Before a potential customer books a trip, applies for a loan or rents a car, he or she may be exposed to 10 or more touchpoints from a brand. How does the marketer know which ads are most effective? What are the synergies driving conversions? How does the effectiveness of marketing spend across multiple channels change over time?
Particularly when your product is a considered purchase rather than a spur-of-the-moment buy, it’s an oversimplification to assign all the impact for conversion to the final AdWord or the first banner ad the prospect sees. Touchpoint timing and sequencing are important.
If your goal is to encourage prospects to schedule a test drive for a new car, how and when should you follow up your 10 pm TV commercial? When will the prospect be in the right frame of mind and have enough information to pull the trigger and book the appointment? Which device will they have in their hand?
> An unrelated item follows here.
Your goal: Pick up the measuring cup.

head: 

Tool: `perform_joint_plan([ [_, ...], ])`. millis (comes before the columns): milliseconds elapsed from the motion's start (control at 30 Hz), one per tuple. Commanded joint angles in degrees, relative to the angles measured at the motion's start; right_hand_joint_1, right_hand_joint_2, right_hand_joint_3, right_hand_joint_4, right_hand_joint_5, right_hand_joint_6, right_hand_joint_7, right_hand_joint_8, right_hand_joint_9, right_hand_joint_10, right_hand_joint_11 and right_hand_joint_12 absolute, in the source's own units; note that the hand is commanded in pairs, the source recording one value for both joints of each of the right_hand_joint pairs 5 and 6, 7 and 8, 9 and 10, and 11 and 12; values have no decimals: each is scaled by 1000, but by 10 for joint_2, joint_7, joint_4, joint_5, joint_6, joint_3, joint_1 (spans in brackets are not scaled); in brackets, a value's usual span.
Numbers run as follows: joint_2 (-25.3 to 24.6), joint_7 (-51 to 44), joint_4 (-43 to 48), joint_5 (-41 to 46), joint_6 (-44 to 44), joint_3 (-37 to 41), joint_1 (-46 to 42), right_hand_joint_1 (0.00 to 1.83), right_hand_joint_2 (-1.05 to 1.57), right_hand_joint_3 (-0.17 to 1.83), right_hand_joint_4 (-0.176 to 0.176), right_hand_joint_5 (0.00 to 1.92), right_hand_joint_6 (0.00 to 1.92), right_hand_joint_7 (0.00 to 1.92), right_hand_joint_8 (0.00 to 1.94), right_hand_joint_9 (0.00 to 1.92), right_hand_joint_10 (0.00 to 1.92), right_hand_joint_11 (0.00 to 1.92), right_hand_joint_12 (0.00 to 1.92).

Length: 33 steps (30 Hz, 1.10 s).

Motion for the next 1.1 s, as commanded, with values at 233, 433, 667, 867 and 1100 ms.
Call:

Attribution modeling can help you answer these and many other key questions. Attribution modeling is a method designed to measure the financial return on multi-channel marketing activities. The insights from this technique enable you to course correct campaigns and adjust activities to optimize conversion.
Traditional attribution modeling uses less sophisticated — and less powerful — approaches to determine the conversion driver, like first touch or last touch. This ignores interactions between channels, may not include offline behavior and can potentially produce biased recommendations.
What marketers need today is the predictive power that comes from identifying true cause and effect, and captures the multi-layered interrelationships between channels. Classical models ignore these relationships.
A much more sophisticated attribution modeling approach uses advanced analytics, operating in real time at the individual customer level. It delivers a far deeper level of insight that can drive customer intervention strategies to maximize conversion. For example, it can help you understand:
- Which marketing channel is most effective immediately after direct mail
- Which channel is most effective on weekends
- When to retarget with banner ads
This type of algorithmic approach determines “credit” for conversion across touchpoints by using granular, time-stamped data from millions of customers exposed to billions of ads, because the time decay rate of a banner ad, an email and a YouTube ad are different.
For example, a piece of direct mail can hang around in the memory for much longer than the few seconds of the YouTube ad that a viewer can’t skip. Direct mail is making a comeback because, despite its high cost, it can be effective in the right circumstances. For example, if you are selling a family season pass to a theme park for $500, direct mail to the right audience sequenced with digital media could be effective.
By combining marketing touchpoints with other vital elements of the purchase path, like customer credit checks, app activity and inventory availability, you can bring more science to bear on managing your marketing spend. This requires a flexible data model that can handle unstructured contact history. Overlaid with algorithms and a tool to integrate it, this information provides a rich, real-time and actionable view of the customer funnel.
As digital channels continue to proliferate, marketers face the challenge of selectively investing in channels and customers that bring the highest return on investment. An advanced approach to multi-touch attribution can help you understand the impact of all marketing and media, from aggregated channel views to user-level interactions. The result: Improved marketing ROI.